Principal Component Analysis

S.No Lesson Title
1
Introduction
1.1 Challenges Faced By High-Dimensioned Feature Sets
2
Principal Component Analysis (PCA)
2.1 Steps in PCA
3
PCA On MNIST Data
3.1 Standardization
3.2 Obtaining The Covariance Matrix
3.3 Calculating Eigenvectors and Eigenvalues
3.4 Computing the Principal Components.
4
Practical Example
4.1 Importing Data
4.2 Exploratory Data Analysis
4.3 PCA
4.4 Obtaining New Dataset
5
Conclusion

"We prefer to listen to a concise explanation of a story than a lengthy and complicated one. Even the predictive models expect the same, the curated low dimensional data than having sparse high dimensional data."


1. Introduction

Dimension refers to the number of input features/attributes or variables. Dimensionality reduction involves reducing the number of features of a dataset to form a subset that represents the original high-dimensional data. High dimensional data often imposes numerous challenges on predictive models, generally referred to as the "Curse of dimensionality" as quoted by the mathematician Richard Bellman. To be more specific, as the dimension of the data increases, the complexity level of analyzing, organizing, and visualizing the data increases. In the next section, we will discuss the shortcomings of high-dimensional data followed by the method to efficiently reduce the dimension of the data.

1.1 Challenges Faced By High-Dimensioned Feature Sets

Some of the challenges faced by high-dimensioned feature sets are as follows:

  1. The large datasets cause high computation time and memory overhead during the training process.
  2. Making the model account for so many features or variables to make a decision may induce poor real-time performance.
  3. The complexity of the model needs to be increased when dealing with the high-dimensional data, leading to overfitting and poor generalizability.
  4. The features may have correlations and hence the model will have bias towards correlated features and results may be unreliable.

"When dealing with high dimensional data, it is often useful to reduce the dimensionality by projecting the data to a lower dimensional subspace which captures the "essence" of the data. This is called dimensionality reduction."

- Machine Learning: A Probabilistic Perspective (Adaptive Computation and Machine Learning series)


Now that we know the challenges associated with the high-dimensional data; think of a method that summarizes and generates the subset of the dataset representing the original high-dimensional data that can be easily analyzed. This is where Principal Component Analysis (PCA) comes into play. In the next section, we will walk through the working of PCA.

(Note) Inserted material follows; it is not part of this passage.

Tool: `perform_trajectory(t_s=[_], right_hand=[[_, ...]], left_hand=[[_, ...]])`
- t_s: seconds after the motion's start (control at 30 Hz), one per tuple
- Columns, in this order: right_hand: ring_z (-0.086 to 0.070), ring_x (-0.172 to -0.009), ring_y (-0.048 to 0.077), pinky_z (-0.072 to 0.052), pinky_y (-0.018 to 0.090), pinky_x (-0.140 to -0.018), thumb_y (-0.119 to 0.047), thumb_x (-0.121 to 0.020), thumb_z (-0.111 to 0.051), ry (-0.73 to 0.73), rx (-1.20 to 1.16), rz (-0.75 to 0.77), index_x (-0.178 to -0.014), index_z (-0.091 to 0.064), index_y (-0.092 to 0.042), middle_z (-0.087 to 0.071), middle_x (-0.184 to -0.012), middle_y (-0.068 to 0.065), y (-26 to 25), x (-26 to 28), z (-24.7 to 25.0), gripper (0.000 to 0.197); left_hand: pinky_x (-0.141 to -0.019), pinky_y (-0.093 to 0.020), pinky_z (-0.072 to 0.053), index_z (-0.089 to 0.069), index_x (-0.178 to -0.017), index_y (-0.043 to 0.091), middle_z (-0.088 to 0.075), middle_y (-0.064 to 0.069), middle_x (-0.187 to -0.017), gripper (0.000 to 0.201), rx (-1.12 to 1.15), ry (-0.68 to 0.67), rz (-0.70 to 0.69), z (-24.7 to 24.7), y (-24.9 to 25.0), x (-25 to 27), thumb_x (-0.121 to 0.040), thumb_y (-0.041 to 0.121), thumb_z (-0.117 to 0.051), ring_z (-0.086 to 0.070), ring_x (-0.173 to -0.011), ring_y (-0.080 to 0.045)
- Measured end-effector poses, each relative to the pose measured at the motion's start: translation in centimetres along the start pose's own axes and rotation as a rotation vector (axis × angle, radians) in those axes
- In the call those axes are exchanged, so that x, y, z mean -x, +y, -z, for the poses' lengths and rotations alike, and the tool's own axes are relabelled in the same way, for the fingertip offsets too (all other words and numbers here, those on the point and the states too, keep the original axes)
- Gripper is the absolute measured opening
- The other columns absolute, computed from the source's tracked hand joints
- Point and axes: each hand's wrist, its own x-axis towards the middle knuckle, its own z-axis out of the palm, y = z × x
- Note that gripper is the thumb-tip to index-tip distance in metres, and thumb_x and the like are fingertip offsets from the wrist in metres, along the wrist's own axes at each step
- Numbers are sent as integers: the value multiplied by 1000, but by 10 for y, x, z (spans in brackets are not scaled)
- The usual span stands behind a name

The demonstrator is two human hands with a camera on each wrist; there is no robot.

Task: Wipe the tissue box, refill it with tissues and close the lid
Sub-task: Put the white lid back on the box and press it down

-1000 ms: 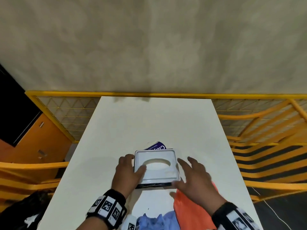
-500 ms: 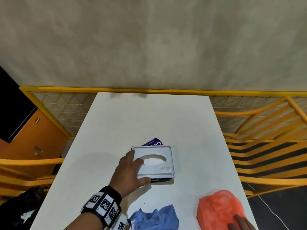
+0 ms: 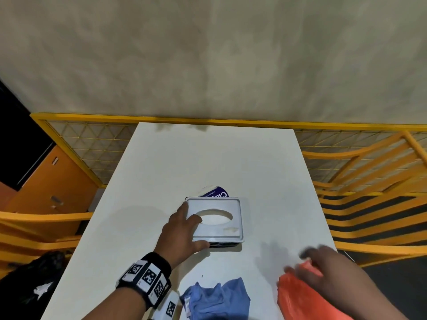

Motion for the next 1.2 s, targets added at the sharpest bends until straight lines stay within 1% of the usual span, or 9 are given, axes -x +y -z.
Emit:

"Dimensionality reduction yields a more compact, more easily interpretable representation of the target concept, focusing the user's attention on the most relevant variables"

- - Data Mining: Practical Machine Learning Tools and Techniques (Morgan Kaufmann Series in Data Management Systems)

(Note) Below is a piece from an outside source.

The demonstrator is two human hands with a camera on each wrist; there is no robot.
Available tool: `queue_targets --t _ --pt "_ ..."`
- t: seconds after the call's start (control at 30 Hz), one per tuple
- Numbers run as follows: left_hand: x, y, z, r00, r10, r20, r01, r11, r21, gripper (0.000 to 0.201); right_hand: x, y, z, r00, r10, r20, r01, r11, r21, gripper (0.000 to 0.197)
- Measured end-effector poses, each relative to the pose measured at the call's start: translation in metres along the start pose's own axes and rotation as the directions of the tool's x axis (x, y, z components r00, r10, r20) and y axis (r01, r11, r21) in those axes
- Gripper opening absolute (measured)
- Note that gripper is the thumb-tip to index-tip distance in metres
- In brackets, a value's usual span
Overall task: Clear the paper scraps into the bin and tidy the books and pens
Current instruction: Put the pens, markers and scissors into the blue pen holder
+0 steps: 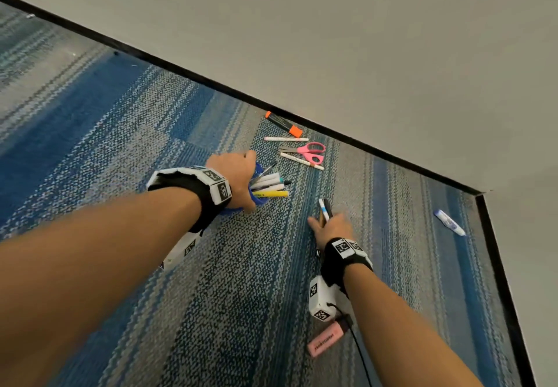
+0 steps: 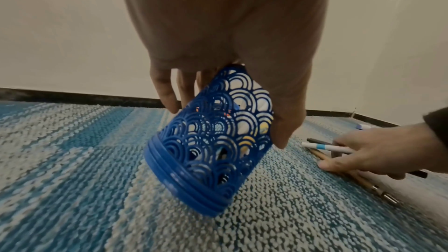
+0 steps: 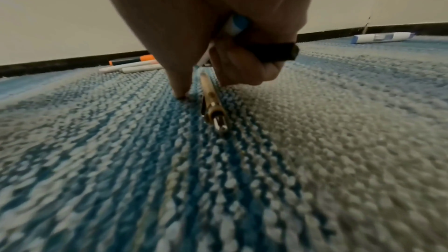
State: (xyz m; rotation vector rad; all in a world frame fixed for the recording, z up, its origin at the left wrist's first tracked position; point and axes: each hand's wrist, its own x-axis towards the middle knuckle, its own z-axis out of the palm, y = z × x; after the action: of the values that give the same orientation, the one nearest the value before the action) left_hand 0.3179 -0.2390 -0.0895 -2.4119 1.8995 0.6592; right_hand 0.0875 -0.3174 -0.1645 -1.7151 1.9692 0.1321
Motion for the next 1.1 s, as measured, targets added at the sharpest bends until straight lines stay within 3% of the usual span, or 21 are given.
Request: queue_targets --t 0.07,0.13,0.27,0.33,0.4,0.43,0.5,0.6,0.7,0.77,0.83,0.9,0.97,1.03,1.1 --pt "0.007 -0.004 0.005 0.999 -0.031 -0.044 0.028 0.997 -0.072 0.076 0.006 -0.005 -0.002 0.998 -0.017 0.064 0.023 0.996 -0.086 0.047" --pt "0.016 -0.014 0.01 0.994 -0.086 -0.066 0.067 0.966 -0.249 0.08 0.015 -0.014 -0.004 0.993 -0.098 0.063 0.106 0.987 -0.123 0.038" --pt "0.028 -0.033 0.019 0.974 -0.21 -0.08 0.122 0.792 -0.598 0.068 0.036 -0.047 -0.014 0.98 -0.197 -0.006 0.196 0.972 0.128 0.019" --pt "0.032 -0.035 0.022 0.975 -0.21 -0.076 0.104 0.728 -0.677 0.066 0.056 -0.066 -0.018 0.994 -0.107 -0.033 0.112 0.954 0.276 0.033" --pt "0.034 -0.036 0.025 0.972 -0.22 -0.079 0.093 0.672 -0.735 0.065 0.07 -0.082 -0.024 1.0 0.017 0.02 -0.023 0.923 0.384 0.056" --pt "0.036 -0.038 0.027 0.967 -0.24 -0.082 0.096 0.646 -0.757 0.064 0.078 -0.087 -0.024 0.996 0.067 0.061 -0.086 0.909 0.408 0.063" --pt "0.039 -0.042 0.03 0.953 -0.291 -0.088 0.116 0.617 -0.778 0.066 0.081 -0.094 -0.024 0.985 0.054 0.163 -0.105 0.939 0.326 0.058" --pt "0.042 -0.043 0.033 0.945 -0.312 -0.094 0.125 0.615 -0.779 0.066 0.094 -0.1 -0.02 0.983 0.053 0.174 -0.1 0.956 0.277 0.066" --pt "0.047 -0.042 0.036 0.94 -0.331 -0.08 0.153 0.622 -0.768 0.066 0.095 -0.105 -0.024 0.988 0.027 0.153 -0.047 0.991 0.128 0.036" --pt "0.05 -0.04 0.034 0.936 -0.343 -0.082 0.158 0.617 -0.771 0.063 0.096 -0.103 -0.025 0.979 -0.042 0.199 0.04 0.999 0.014 0.033" --pt "0.051 -0.039 0.033 0.932 -0.355 -0.076 0.17 0.613 -0.772 0.059 0.098 -0.099 -0.029 0.99 -0.02 0.136 0.012 0.998 0.06 0.033" --pt "0.05 -0.037 0.035 0.923 -0.373 -0.092 0.175 0.621 -0.764 0.059 0.1 -0.103 -0.032 0.997 0.063 -0.048 -0.055 0.987 0.151 0.043" --pt "0.049 -0.035 0.037 0.908 -0.396 -0.137 0.171 0.648 -0.742 0.061 0.1 -0.117 -0.033 0.98 0.006 -0.198 0.022 0.99 0.139 0.044" --pt "0.049 -0.033 0.041 0.888 -0.424 -0.177 0.167 0.657 -0.735 0.061 0.098 -0.131 -0.034 0.974 -0.077 -0.214 0.114 0.98 0.165 0.036" --pt "0.05 -0.033 0.045 0.865 -0.456 -0.21 0.159 0.645 -0.747 0.061 0.103 -0.147 -0.029 0.98 -0.132 -0.15 0.163 0.963 0.217 0.036"
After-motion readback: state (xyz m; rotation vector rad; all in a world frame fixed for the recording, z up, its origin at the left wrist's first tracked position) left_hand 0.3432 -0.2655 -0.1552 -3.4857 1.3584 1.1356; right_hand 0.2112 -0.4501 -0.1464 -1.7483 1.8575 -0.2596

2. Principal Component Analysis (PCA)

Principal Component Analysis (PCA) is a method derived from linear algebra intended for significantly reducing the number of dimensions in a dataset while retaining most of the important information. PCA is widely used in the domain of machine learning, pattern recognition, and signal processing for preparing the dataset to create a projection of a dataset before fitting a model. In PCA, we create a set of Principal Components or new features from the Input dataset by solving an Eigenvector/Eigenvalue problem. The Principal Components capture the most important information from the dataset to reduce the loss of data while reducing dimensions. In PCA, we are trying to project our points on a suitable hyperplane to reduce our dimensions. For example, if we want to reduce our dimensions from 3 to 2, then we would need to project our data points present in the 3D coordinate system to a 2D hyperplane. We would take the hyperplane which would give the most variance in our data, to retain most of the information.

2.1 Steps in PCA

Let us now get a brief idea on the steps involved in PCA after that we will take a closer look at all the steps.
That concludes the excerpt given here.